You can use a normal inheritance model with Entity Framework.
I would just use a base class User that contains the login data (please don't store the password in the DB though, use a hash - Membership should do this for you already) and other user info, then you can add another class CompanyUser that inherits from User and contains the additional properties. Finally CompanyUser2 (needs a better name) can inherit from CompanyUser.
Having this in place there are different models you can use on how EF maps your classes to tables:
1.) Table-per-Hierarchy
2.) Table-per-Type
3.) Table per Concrete Type
I am an experienced .NET developer but new to EF - so please bear with me. I will use an example of a college application to illustrate my problem. I have these user roles:
Lecturer, Student, Administrator.
In my code I envisage working with these entities as distinct classes so e.g. a Lecturer teaches a collection of Students. And work with 'is Student' 'TypeOf' etc.
Each of these entities share lots of common properties/methods e.g. they can all log onto the system and do stuff related to their role.
In EF designer I can create a base entity Person (or User...) and have Lecturer, Student and Administrator all inherit from that.
The difficulty I have is that a Lecturer can be an Administrator - and in fact on occasion a Student can be a Lecturer.
If I were to add other entities such as Employee and Warden then this gets even more of an issue.
I could presumably work with Interfaces so a person could implement ILecturer and IStudent, however I do not see how this fits within EF.
I would like to work within the EF designer if possible and I'm working model-first (coding in C#).
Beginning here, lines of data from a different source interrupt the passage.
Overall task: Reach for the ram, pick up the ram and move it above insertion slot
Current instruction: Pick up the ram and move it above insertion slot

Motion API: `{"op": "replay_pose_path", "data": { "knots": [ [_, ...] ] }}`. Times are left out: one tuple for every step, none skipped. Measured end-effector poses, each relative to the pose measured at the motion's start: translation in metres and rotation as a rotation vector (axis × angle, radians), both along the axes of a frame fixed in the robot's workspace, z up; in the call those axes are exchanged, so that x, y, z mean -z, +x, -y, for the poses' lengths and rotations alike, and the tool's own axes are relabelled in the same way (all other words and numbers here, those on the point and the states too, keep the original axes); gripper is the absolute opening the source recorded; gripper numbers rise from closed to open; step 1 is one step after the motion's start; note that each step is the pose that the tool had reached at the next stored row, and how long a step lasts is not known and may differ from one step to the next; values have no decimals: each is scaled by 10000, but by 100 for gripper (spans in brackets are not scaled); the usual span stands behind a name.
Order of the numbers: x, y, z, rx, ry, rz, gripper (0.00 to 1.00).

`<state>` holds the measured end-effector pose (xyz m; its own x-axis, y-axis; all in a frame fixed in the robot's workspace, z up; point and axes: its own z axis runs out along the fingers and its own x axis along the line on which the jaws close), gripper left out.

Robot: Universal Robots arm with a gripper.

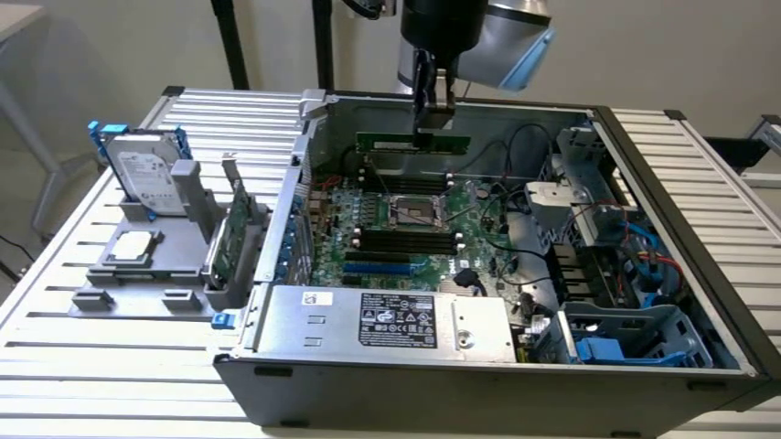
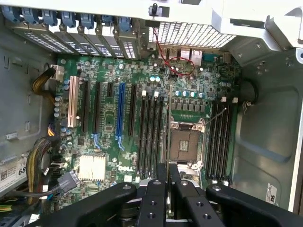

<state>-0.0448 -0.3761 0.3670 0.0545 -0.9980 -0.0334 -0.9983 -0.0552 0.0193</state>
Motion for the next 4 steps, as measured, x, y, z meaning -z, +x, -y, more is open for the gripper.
{"op": "replay_pose_path", "data": {
  "knots": [
    [0,0,0,0,0,0,13],
    [0,0,0,0,0,0,13],
    [0,0,0,0,0,0,13],
    [0,0,0,0,0,0,13]
  ]
}}
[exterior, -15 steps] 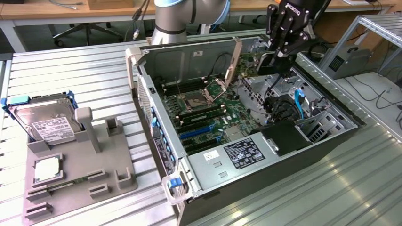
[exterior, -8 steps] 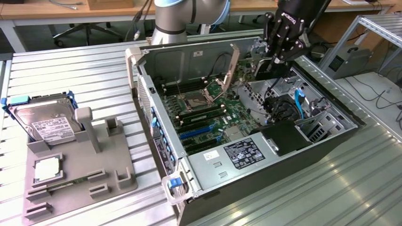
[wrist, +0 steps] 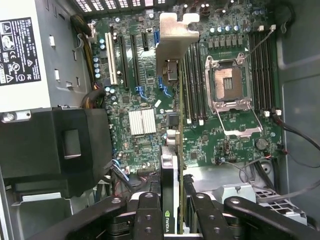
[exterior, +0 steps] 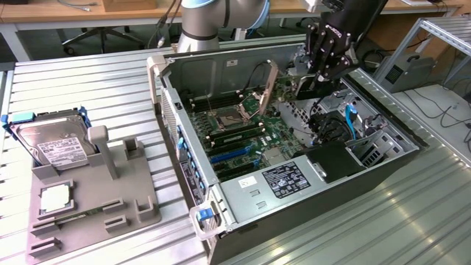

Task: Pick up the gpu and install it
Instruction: 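Insert the gpu into the slot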

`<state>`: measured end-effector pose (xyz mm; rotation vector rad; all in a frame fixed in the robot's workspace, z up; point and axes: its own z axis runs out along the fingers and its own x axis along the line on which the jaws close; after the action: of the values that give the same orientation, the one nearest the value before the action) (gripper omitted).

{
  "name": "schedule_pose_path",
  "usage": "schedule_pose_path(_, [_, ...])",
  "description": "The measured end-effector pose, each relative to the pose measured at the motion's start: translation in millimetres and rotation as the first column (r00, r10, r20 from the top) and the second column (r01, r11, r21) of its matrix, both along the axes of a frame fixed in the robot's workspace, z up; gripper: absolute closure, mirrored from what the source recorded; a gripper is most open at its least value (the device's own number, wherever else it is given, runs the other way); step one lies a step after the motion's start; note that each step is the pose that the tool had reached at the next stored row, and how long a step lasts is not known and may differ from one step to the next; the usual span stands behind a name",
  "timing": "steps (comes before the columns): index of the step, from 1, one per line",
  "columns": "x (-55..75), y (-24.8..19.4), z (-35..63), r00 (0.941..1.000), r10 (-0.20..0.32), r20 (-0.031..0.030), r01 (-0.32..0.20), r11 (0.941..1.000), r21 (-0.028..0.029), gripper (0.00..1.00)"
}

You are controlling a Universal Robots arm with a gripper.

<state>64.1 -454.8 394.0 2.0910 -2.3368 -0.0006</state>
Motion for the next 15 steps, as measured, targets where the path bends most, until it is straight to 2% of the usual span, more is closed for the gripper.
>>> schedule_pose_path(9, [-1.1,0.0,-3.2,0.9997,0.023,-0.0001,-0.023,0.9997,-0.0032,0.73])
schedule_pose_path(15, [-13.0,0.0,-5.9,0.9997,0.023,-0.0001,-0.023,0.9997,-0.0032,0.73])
So any help and advice/samples would be very welcome and much appreciated.
Thanks
Don't make Student and Lecturer inherit from Person. As you say, what if "Bob" was both a student and a lecturer? This happens all the time in real colleges. You said it best yourself: These are roles, not types. A person can have many roles.
As a rule of thumb, avoid inheritance in O/R mapping when it's not strictly necessary (which is almost never). Just as when coding, favor composition over inheritance.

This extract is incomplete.